I recently read an article on loss found here that really stuck with me. It's written by Katherine Schafler who is a NYC-based psychotherapist, writer and speaker. She writes that in order to truly work through your grief, you have to take yourself to the epicenter of the pain. You have to expose the protected layers you've numbed your heart with. It has to burn, it has to bleed, it has to be open. You have to go where your instincts fight going... You have to touch the pain, you need to feel it. 

I did this without really even thinking about it. It was a while ago, maybe a month or so. I was having a really off day, actually if I'm being honest, I was having a really off couple of weeks. Colton's birthday was coming up, and I had big plans. We usually never went to his grave on his birthday because we lived out of state or too far away. But this year we were home. We'd go to his grave with the kids and let balloon's go and sip a pepsi for him while we sat on the grass and we'd talk about memories of him. The kids could put their handprints on his stone and see how much they've grown. I even knew what color of balloon's I wanted to get and envisioned little hands letting them go and watching them float up into the blue sky, touching the cotton candy clouds as they disappeared out of sight. It would be a hard, but a bittersweet day. Well as it goes, life happened. A couple of days before his birthday, my two year old got sick. (Who gets sick in the summer?! Oh that's right, my kids always do) All plans changed as I was scrubbing barf off the carpets on my hands and knees. Feeling frustrated but without much choice, I chalked it up to we'd make it up there soon. The day's kept rolling into nights. Life kept throwing curveballs, like a broken arm for my son and an unexpected out of town work trip for my husband Dawson. Soon never came. On Colton's birthday I found myself alone. It was late. The kids were sprawled out on the couches in the living room watching a movie. I loaded a few more dishes in the dishwasher and stepped on popcorn and kicked toys out of the way as I headed to my bedroom. I text Dawson a goodnight text. I was exhausted and literally fell into bed. 
We didn't make it to his grave. 

Tears were brimming at the surface and I wasn't even sure why.

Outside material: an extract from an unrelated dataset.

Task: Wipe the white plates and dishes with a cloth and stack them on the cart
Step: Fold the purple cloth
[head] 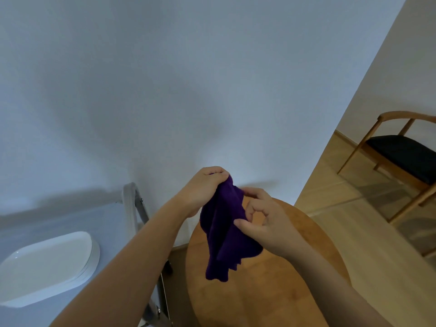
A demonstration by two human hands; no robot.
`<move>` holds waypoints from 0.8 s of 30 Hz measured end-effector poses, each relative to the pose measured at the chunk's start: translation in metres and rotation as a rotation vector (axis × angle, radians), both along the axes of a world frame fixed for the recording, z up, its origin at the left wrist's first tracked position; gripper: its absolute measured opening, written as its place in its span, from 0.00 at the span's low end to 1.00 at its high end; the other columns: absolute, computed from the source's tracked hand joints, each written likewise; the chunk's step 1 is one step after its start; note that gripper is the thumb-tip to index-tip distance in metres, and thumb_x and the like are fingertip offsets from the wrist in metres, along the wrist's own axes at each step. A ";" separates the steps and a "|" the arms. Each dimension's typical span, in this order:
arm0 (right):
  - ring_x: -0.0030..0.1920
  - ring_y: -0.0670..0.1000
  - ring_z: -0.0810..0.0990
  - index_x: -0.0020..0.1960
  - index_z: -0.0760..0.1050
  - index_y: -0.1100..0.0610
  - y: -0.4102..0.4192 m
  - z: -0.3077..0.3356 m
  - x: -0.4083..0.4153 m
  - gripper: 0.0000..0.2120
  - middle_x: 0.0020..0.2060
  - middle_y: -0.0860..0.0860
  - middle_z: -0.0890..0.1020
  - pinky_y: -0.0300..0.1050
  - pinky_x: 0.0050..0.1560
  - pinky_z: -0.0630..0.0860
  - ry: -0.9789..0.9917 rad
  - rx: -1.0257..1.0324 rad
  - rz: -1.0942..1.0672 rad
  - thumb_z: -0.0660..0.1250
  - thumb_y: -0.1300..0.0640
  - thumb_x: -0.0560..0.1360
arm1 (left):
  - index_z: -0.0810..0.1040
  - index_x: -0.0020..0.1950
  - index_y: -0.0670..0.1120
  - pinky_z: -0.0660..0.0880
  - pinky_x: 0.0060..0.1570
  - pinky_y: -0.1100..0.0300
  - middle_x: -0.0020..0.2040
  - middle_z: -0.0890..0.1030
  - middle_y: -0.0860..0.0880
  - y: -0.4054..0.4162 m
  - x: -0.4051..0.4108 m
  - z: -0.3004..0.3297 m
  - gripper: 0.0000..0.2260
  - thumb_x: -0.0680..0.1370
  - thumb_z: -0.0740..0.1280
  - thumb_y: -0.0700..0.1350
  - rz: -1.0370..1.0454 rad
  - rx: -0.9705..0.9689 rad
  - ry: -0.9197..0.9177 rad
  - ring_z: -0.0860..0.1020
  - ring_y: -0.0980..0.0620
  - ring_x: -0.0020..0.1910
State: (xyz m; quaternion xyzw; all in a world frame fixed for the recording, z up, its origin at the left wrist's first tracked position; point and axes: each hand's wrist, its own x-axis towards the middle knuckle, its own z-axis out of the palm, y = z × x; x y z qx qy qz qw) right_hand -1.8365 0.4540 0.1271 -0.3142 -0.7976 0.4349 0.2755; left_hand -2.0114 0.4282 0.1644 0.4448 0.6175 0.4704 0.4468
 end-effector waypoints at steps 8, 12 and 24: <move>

I grabbed headphones and pushed them into my ears and turned on my lap top and pandora. Without even thinking I clicked the folder labeled "Colt's Pics." I saw this one.






and this one...


and this..








I have felt the pain of grief. There isn't a single day that I don't think about Colton. But when it gets too hard or goes too deep. I block it. I don't sit with the pain too long. So I don't normally look at these pictures, because it hurts too much. I get too close. When I get too close, I usually numb it. I make myself too busy to go there. But there I sat, my finger scrolling through hundreds of pictures from of him. When he was a baby, to when we met, to months before he died. And of course the song Chasing Car's by Snow Patrol instantly filled my ears. I closed my eyes and those brimming tears began to fall. There I was, in the epicenter of my own personal pain. With my eyes shut and the lyrics humming in my ears I saw Colton in the hospital bed. I saw myself draped across his chest. I felt the itchy material of his hospital gown against my cheek. I replayed the night before. The accident, the prescribed pain medicine, the fluorescent numbers on my phone, what time was it? The ambulance lights, the shallow breaths, the sterile smell, the doctors sneakers. The subtle print that read "Accidental Overdose." It all swam in my head and leaked out my eyes like a broken faucet. And I let it. I felt the pain burn through the numbness. I let it rip wide open. I felt sick, I felt like I couldn't breath, I felt regret, and fear, and gratefulness, and sadness, and joy. I felt it. All of it. 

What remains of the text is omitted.